**DIRECTIONS:** Retype the data below, every word of it, exactly.

**GIVEN MATERIAL:**
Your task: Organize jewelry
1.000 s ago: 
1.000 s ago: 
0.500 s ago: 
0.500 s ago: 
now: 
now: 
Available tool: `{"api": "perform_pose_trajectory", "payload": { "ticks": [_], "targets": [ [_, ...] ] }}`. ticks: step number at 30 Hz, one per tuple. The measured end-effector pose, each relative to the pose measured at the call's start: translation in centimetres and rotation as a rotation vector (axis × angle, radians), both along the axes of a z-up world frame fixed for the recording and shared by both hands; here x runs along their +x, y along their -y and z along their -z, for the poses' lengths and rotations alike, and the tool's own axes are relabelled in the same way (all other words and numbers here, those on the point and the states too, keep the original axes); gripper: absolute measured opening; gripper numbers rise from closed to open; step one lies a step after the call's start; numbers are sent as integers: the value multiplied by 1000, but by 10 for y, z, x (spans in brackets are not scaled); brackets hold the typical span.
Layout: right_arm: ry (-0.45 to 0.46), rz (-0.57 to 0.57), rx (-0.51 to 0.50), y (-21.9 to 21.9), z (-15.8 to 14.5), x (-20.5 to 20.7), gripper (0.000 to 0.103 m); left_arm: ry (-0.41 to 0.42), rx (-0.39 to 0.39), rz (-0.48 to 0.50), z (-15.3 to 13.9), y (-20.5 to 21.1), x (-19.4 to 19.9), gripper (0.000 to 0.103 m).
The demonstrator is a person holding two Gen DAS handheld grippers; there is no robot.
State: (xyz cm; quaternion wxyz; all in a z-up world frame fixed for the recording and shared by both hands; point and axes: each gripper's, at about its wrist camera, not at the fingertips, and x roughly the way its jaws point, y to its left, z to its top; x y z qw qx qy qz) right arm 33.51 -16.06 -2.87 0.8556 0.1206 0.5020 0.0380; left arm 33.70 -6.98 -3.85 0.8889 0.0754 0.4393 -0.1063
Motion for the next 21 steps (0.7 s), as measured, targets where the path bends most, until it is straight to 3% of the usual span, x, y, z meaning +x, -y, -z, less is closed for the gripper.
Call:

**TASK RESULT:**
Your task: Organize jewelry
1.000 s ago: 
1.000 s ago: 
0.500 s ago: 
0.500 s ago: 
now: 
now: 
Available tool: `{"api": "perform_pose_trajectory", "payload": { "ticks": [_], "targets": [ [_, ...] ] }}`. ticks: step number at 30 Hz, one per tuple. The measured end-effector pose, each relative to the pose measured at the call's start: translation in centimetres and rotation as a rotation vector (axis × angle, radians), both along the axes of a z-up world frame fixed for the recording and shared by both hands; here x runs along their +x, y along their -y and z along their -z, for the poses' lengths and rotations alike, and the tool's own axes are relabelled in the same way (all other words and numbers here, those on the point and the states too, keep the original axes); gripper: absolute measured opening; gripper numbers rise from closed to open; step one lies a step after the call's start; numbers are sent as integers: the value multiplied by 1000, but by 10 for y, z, x (spans in brackets are not scaled); brackets hold the typical span.
Layout: right_arm: ry (-0.45 to 0.46), rz (-0.57 to 0.57), rx (-0.51 to 0.50), y (-21.9 to 21.9), z (-15.8 to 14.5), x (-20.5 to 20.7), gripper (0.000 to 0.103 m); left_arm: ry (-0.41 to 0.42), rx (-0.39 to 0.39), rz (-0.48 to 0.50), z (-15.3 to 13.9), y (-20.5 to 21.1), x (-19.4 to 19.9), gripper (0.000 to 0.103 m).
The demonstrator is a person holding two Gen DAS handheld grippers; there is no robot.
State: (xyz cm; quaternion wxyz; all in a z-up world frame fixed for the recording and shared by both hands; point and axes: each gripper's, at about its wrist camera, not at the fingertips, and x roughly the way its jaws point, y to its left, z to its top; x y z qw qx qy qz) right arm 33.51 -16.06 -2.87 0.8556 0.1206 0.5020 0.0380; left arm 33.70 -6.98 -3.85 0.8889 0.0754 0.4393 -0.1063
Motion for the next 21 steps (0.7 s), as measured, targets where the path bends most, until it is straight to 3% of the usual span, x, y, z meaning +x, -y, -z, less is closed for the gripper.
Call:

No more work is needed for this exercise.